The humble influenza virus can be quite deadly, particularly to the elderly, so developing a vaccine that protects against multiple or all strains is a priority. Previous work has looked deeper into how the immune system identifies pathogens, discovered more effective antibody candidates, and found a potential way to bolster the “border protection” in the nose.
Every year, the World Health Organization releases a list of the flu strains that will most likely be doing the rounds that season, and leaves it to pharmaceutical companies to develop vaccines that target this most-wanted list. But it’s a gamble: sometimes, it’s the unexpected strains that take off, rendering many flu shots ineffective that year.
“Epidemiologists monitor what strains of influenza are circulating in Southeast Asia,” says David Putnam, co-author of the new study. “They usually choose three or four of them, and they predict what the prevailing circulating strains will be. Usually they’re right, but sometimes they’re wrong, and it changes every year because proteins in the virus mutate.”
Proteins on the surface of the virus are the ones most likely to mutate, while those deeper inside the cell don’t change as often or as drastically. Targeting these inner proteins should therefore make for a more effective drug, and that’s exactly the mechanism behind a universal flu vaccine that’s set to start human trials in the UK this (northern) winter.

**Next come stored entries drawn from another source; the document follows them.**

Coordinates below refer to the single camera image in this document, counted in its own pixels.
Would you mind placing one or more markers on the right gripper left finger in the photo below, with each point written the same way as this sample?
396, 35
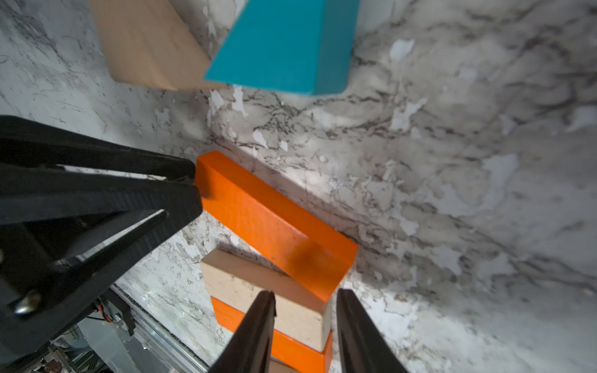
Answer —
249, 350

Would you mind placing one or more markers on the orange rectangular block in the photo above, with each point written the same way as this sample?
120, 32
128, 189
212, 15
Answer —
284, 348
301, 245

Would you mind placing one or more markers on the aluminium front rail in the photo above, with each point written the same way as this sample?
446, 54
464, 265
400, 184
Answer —
153, 335

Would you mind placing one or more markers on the teal triangle block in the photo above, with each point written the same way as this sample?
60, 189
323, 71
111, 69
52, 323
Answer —
301, 47

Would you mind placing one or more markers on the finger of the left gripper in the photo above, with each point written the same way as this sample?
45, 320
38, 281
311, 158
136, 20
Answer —
67, 237
32, 144

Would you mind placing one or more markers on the natural wood triangle block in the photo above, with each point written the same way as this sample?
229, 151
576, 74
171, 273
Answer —
146, 43

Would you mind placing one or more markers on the natural wood rectangular block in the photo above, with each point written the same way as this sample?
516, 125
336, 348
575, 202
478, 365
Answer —
239, 283

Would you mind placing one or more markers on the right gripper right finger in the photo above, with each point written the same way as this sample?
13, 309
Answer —
361, 346

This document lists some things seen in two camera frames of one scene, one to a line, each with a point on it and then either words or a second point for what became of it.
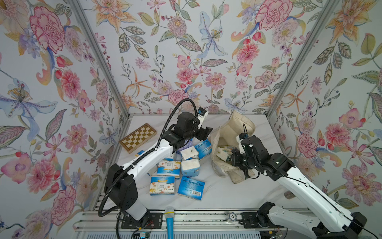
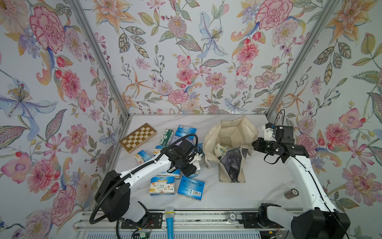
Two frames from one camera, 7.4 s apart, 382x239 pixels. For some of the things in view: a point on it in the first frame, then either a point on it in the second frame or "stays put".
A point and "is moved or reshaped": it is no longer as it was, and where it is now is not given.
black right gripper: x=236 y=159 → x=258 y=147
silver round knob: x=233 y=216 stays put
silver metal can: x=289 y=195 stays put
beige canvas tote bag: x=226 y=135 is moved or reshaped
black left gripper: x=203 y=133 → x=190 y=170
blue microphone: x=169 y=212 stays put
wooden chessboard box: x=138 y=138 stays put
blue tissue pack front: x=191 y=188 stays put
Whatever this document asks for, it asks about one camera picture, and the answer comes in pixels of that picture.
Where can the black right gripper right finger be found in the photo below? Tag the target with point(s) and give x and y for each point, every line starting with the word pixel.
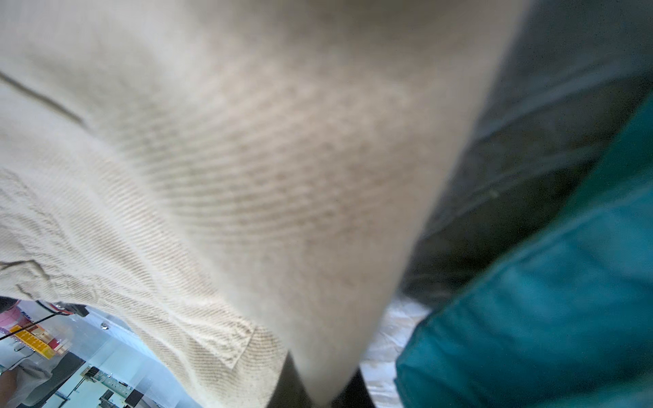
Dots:
pixel 355 395

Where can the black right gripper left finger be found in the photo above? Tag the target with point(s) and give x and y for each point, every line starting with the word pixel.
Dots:
pixel 289 391

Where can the beige pants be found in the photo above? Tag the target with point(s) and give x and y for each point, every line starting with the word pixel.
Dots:
pixel 241 182

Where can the teal pants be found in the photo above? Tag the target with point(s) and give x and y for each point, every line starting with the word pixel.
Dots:
pixel 564 319

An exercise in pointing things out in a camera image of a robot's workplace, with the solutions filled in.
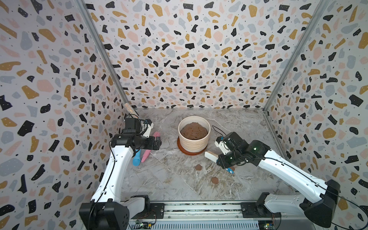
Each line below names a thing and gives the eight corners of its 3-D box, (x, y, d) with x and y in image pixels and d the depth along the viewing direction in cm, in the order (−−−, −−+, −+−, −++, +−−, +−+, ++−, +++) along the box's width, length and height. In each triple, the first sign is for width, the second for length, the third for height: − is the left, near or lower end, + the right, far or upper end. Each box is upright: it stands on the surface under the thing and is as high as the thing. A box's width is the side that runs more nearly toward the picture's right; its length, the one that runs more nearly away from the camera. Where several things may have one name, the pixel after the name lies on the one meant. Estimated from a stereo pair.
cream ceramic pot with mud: (178, 154, 96) (176, 140, 84) (180, 130, 110) (179, 115, 97) (209, 154, 97) (211, 140, 84) (207, 130, 110) (209, 115, 97)
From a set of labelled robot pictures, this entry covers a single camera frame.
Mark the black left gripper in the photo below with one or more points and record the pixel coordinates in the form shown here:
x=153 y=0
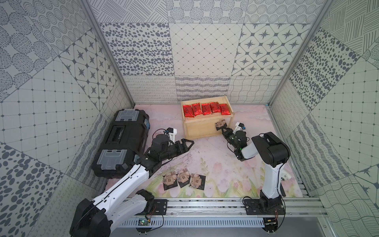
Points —
x=180 y=147

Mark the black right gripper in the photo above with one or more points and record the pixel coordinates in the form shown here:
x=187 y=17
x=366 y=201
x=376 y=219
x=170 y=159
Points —
x=226 y=134

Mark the brown patterned tea bag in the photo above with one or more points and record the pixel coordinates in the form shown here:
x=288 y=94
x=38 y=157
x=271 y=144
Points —
x=221 y=123
x=170 y=181
x=197 y=181
x=183 y=177

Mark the red tea bag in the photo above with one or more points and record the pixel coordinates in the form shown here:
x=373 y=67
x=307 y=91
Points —
x=215 y=107
x=225 y=109
x=188 y=111
x=197 y=110
x=206 y=109

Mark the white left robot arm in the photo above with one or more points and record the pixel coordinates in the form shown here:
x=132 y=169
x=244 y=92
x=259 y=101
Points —
x=102 y=215

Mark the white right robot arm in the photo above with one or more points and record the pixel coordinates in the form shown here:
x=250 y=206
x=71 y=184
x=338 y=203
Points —
x=273 y=152

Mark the light wooden shelf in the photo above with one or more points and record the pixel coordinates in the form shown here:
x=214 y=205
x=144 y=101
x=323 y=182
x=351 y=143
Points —
x=203 y=126

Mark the black plastic toolbox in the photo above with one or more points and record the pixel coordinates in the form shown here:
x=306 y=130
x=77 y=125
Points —
x=124 y=143

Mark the green circuit board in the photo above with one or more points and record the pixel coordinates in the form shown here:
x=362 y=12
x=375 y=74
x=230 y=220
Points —
x=144 y=222

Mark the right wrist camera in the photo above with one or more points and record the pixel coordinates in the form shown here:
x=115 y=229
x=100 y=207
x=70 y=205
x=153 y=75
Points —
x=239 y=127

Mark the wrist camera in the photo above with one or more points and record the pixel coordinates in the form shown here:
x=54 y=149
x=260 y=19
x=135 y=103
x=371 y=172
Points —
x=239 y=127
x=172 y=132

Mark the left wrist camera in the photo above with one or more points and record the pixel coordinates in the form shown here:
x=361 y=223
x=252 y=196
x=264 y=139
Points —
x=172 y=132

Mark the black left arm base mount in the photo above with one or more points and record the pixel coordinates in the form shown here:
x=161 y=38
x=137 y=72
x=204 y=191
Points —
x=153 y=206

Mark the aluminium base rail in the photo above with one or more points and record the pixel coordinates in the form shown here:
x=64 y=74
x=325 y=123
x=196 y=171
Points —
x=226 y=212

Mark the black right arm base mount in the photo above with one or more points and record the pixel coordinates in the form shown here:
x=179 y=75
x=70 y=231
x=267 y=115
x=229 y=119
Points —
x=264 y=206

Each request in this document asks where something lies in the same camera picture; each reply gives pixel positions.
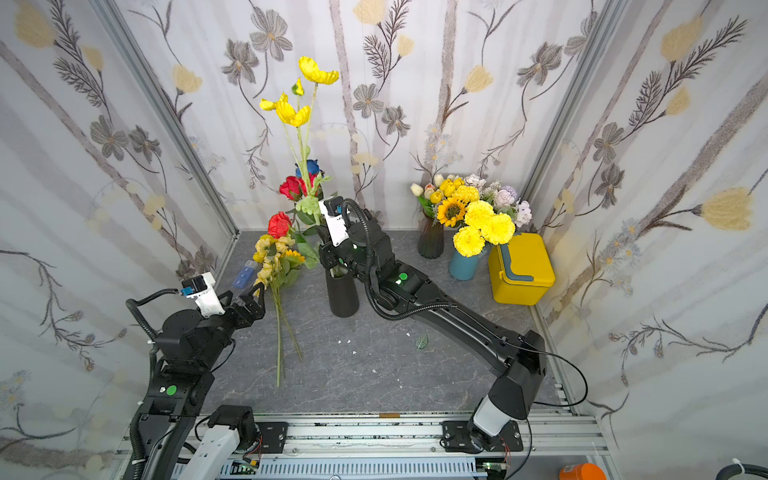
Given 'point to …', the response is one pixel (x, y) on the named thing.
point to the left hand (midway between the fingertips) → (250, 287)
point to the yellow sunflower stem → (291, 265)
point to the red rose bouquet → (306, 225)
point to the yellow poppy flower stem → (279, 322)
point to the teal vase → (464, 268)
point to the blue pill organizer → (244, 277)
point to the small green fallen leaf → (423, 342)
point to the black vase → (343, 292)
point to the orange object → (584, 471)
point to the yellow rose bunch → (279, 273)
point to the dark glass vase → (431, 238)
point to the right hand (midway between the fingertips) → (322, 224)
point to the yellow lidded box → (521, 270)
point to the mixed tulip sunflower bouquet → (446, 197)
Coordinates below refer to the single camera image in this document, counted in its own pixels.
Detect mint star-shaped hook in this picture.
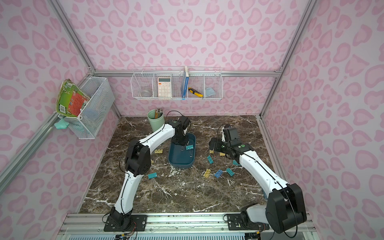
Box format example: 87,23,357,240
54,119,70,130

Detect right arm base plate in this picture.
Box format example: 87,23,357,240
223,214,270,231

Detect teal plastic storage box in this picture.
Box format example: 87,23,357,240
168,133,196,169

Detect blue book in basket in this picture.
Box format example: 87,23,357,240
181,66,190,100

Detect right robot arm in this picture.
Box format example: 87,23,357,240
209,125,307,234

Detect teal binder clip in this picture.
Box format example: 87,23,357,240
207,156,214,164
226,168,235,177
148,173,158,180

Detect blue binder clip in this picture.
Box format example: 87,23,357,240
214,170,223,179

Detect yellow utility knife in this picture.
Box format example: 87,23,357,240
188,88,204,98

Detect white mesh side basket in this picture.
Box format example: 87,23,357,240
62,77,115,140

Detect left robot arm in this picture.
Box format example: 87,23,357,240
106,115,196,230

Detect clear tape roll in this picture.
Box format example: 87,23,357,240
140,88,153,98

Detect white calculator in basket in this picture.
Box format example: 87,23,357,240
158,77,172,98

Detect pencils in cup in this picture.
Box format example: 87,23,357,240
155,109,163,119

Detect mint green pencil cup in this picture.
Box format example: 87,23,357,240
147,109,165,132

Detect green red booklet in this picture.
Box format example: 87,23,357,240
56,79,91,118

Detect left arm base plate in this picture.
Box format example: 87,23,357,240
104,215,148,233

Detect white wire wall basket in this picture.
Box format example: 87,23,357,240
131,67,224,100

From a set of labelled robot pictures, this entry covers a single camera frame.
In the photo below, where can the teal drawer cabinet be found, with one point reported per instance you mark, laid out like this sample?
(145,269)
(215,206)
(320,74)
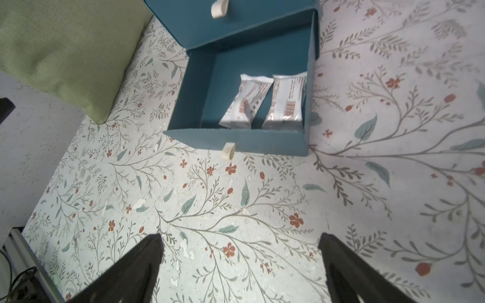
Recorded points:
(192,25)

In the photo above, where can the teal bottom drawer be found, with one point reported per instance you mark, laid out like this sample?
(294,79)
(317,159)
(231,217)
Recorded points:
(288,46)

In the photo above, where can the white cookie packet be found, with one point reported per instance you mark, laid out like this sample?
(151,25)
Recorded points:
(243,109)
(287,100)

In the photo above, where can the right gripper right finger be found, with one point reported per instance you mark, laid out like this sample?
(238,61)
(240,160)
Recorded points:
(351,279)

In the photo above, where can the green pillow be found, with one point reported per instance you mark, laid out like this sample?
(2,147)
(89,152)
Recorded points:
(77,51)

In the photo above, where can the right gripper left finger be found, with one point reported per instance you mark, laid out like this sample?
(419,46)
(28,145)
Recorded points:
(130,279)

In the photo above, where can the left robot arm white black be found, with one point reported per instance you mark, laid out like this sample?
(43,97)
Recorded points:
(6,108)

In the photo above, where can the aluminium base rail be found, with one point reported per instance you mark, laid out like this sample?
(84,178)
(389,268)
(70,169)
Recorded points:
(23,278)

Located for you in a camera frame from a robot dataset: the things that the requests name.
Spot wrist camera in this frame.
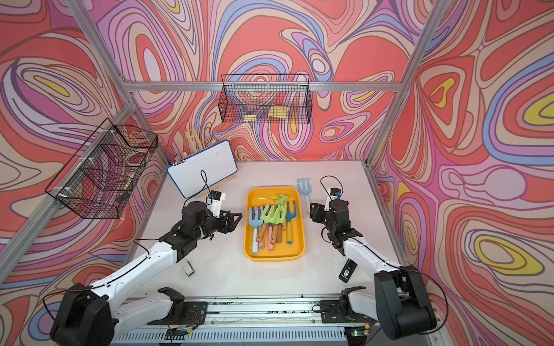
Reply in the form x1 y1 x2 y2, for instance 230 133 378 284
206 190 226 219
325 187 342 211

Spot black wire basket left wall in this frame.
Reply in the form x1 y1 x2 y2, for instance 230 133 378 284
45 119 158 219

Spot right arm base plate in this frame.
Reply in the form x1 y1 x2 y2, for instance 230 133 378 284
317 299 377 325

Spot blue framed whiteboard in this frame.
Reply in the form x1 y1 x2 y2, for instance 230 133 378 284
167 140 238 198

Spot wooden whiteboard stand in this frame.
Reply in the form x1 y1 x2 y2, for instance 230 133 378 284
195 174 236 198

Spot small grey clip device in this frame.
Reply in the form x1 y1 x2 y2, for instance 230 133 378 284
181 260 195 277

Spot green circuit board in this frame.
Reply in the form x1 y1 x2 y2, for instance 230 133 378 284
165 328 194 340

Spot green hand fork wooden handle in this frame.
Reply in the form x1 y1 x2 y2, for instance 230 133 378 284
271 206 287 245

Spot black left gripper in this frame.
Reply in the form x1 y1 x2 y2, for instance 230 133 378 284
192 210 242 242

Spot black wire basket back wall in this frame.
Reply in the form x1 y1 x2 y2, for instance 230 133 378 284
218 73 313 123

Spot aluminium front rail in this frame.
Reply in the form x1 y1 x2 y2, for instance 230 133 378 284
81 295 451 346

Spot small yellow block in basket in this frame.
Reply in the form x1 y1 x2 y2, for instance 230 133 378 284
242 115 257 123

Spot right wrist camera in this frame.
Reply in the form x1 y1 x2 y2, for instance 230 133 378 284
325 187 342 211

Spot yellow sponge in basket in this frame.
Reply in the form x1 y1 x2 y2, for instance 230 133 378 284
268 105 290 119

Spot black handheld scanner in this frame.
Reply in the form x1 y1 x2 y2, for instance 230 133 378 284
338 259 357 283

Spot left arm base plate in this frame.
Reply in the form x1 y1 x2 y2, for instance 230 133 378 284
147 301 208 327

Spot wooden utensils behind whiteboard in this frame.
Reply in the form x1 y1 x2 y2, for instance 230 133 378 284
174 129 217 164

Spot teal cultivator yellow handle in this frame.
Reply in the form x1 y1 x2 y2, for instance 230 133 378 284
286 200 297 245

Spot black wire basket wall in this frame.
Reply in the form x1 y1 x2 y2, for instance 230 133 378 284
45 119 158 219
218 73 313 123

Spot green three-prong rake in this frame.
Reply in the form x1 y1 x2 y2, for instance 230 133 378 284
272 194 289 225

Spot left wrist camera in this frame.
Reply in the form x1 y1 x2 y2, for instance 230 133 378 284
206 190 226 219

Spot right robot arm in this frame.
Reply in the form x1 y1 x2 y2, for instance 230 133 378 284
310 199 439 340

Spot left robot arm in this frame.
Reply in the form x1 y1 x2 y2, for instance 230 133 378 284
50 201 243 345

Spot purple cultivator pink handle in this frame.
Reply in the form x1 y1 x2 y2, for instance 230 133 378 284
256 223 278 251

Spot yellow plastic storage tray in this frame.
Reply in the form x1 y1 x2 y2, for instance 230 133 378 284
243 186 306 262

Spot green rake wooden handle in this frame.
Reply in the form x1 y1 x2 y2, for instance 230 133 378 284
256 205 281 242

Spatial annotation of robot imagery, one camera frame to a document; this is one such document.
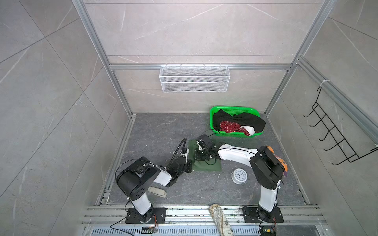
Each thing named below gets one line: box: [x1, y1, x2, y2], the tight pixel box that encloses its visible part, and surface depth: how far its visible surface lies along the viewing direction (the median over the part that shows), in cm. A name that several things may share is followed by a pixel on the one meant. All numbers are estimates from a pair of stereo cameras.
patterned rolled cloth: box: [209, 203, 235, 236], surface depth 70 cm
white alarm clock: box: [230, 168, 249, 185], surface depth 85 cm
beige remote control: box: [147, 185, 167, 199], surface depth 80 cm
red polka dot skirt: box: [219, 120, 250, 136], surface depth 100 cm
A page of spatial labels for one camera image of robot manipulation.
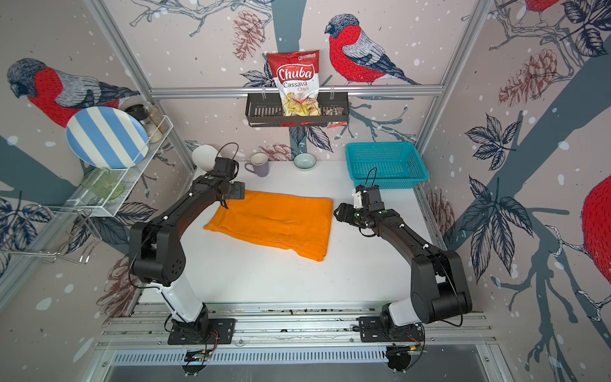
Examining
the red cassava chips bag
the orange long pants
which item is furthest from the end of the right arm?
the red cassava chips bag

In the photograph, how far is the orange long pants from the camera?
3.01 feet

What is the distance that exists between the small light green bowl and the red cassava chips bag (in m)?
0.34

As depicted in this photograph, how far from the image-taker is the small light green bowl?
119 centimetres

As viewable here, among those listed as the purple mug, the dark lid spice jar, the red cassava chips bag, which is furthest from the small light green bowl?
the dark lid spice jar

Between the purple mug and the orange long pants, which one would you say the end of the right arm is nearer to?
the orange long pants

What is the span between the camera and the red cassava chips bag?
2.65 ft

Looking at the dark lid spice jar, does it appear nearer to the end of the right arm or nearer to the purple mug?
the purple mug

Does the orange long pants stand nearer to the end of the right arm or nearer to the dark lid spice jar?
the end of the right arm

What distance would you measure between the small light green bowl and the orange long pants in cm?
18

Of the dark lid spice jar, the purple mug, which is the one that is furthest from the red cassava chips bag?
the dark lid spice jar

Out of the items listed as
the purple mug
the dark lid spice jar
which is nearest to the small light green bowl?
the purple mug
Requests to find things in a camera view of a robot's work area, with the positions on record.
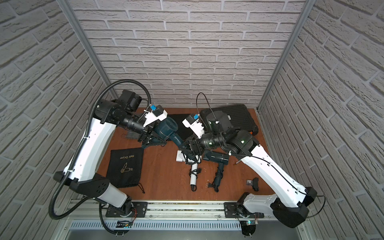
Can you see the black printed drawstring pouch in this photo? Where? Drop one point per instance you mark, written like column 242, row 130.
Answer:
column 125, row 168

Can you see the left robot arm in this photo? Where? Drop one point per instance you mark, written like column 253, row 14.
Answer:
column 80, row 175

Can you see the white hair dryer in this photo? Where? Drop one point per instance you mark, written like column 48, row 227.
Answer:
column 194, row 164

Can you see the black plastic tool case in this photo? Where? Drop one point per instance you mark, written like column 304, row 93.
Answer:
column 237, row 115

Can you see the grey fabric pouch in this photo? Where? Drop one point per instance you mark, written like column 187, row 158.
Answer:
column 131, row 135

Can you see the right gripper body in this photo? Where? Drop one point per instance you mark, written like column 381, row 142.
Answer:
column 196, row 145

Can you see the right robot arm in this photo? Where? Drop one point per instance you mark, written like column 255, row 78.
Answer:
column 290, row 201

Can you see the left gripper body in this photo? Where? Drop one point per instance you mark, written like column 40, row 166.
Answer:
column 148, row 135

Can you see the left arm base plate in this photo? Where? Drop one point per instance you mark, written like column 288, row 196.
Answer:
column 132, row 209

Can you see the aluminium rail frame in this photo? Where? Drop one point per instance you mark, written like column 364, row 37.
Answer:
column 163, row 215

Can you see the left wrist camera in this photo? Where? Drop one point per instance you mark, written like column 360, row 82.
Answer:
column 156, row 113

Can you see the small black adapter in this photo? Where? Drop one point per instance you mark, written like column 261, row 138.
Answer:
column 254, row 183

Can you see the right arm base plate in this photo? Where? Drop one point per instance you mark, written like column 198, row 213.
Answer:
column 235, row 210

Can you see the dark green hair dryer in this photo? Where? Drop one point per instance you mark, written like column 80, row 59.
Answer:
column 220, row 159
column 167, row 130

The Cornell-developed drug works the same way. The target is Matrix-2 (M2), an unchanging protein that’s found naturally in strains of human, bird and swine flu. The researchers took two genetic sequences of bird flu, one from pigs and one from humans, all of which contain M2, and combined them all into one drug.
This antigen is then loaded into a bacterial outer membrane vesicle (OMV), a nanostructure engineered from a safe strain of E. coli, to create a vaccine that should start acting faster, last longer, and fight multiple strains of the flu.
“So even if, say, the human strain mutates, we know where it came from and it’s going to look like the other two,” says Putnam. “We kind of covered all the bases.”
The team tested the vaccine on mice, and found that antibody numbers rose in four weeks, about half the time it took for a control group that received a two-shot prime/boost vaccine. To test how long that protection lasted, the team then gave the mice a lethal dose of influenza A six months after the shot, and 100 percent of them survived.
Six months is about a quarter of a mouse’s lifespan, so the researchers believe that when scaled up for humans, this vaccine could remove the need for yearly flu shots.
“Even if we have to give a booster shot every 10 years, like tetanus, that’s still very good,” says Putnam. “Theoretically it should last a long time.”
As an added bonus, the delivery method makes the drug less expensive to produce. Vaccines are normally bolstered by a substance called an adjuvant, which improves the body’s immune response. But in this case, that role is fulfilled by the OMV, which still contains signals of the E. coli it was made from.